## Exercise goal
Whenever a line below holds the word "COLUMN", copy that line.

┌──

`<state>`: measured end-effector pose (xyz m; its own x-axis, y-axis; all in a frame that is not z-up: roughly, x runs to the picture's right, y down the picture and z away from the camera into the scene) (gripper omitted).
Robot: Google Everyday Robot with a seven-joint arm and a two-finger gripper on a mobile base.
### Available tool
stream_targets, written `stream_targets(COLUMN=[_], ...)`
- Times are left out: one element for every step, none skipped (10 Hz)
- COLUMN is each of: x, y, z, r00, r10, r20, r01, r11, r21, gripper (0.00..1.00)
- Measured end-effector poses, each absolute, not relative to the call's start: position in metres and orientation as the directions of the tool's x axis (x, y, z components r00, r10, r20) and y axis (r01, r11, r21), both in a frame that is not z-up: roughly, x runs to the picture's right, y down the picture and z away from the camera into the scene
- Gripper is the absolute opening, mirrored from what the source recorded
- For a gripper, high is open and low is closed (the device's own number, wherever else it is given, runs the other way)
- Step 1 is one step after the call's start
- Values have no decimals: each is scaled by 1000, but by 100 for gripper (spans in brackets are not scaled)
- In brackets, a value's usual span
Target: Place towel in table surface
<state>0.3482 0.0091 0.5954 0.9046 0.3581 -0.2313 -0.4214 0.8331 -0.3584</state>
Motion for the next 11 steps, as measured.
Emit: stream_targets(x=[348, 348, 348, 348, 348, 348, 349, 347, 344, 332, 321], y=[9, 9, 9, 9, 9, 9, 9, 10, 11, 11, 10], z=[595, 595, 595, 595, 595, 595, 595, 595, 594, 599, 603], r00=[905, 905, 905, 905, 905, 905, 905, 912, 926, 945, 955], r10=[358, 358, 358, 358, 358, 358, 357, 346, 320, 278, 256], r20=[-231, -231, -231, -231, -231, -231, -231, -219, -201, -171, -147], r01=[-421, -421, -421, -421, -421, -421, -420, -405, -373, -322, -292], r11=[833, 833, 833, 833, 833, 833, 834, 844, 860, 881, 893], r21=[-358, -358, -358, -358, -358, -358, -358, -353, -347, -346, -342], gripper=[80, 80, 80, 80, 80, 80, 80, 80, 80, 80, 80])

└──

## Solution to this problem
stream_targets, written `stream_targets(COLUMN=[_], ...)`
- COLUMN is each of: x, y, z, r00, r10, r20, r01, r11, r21, gripper (0.00..1.00)

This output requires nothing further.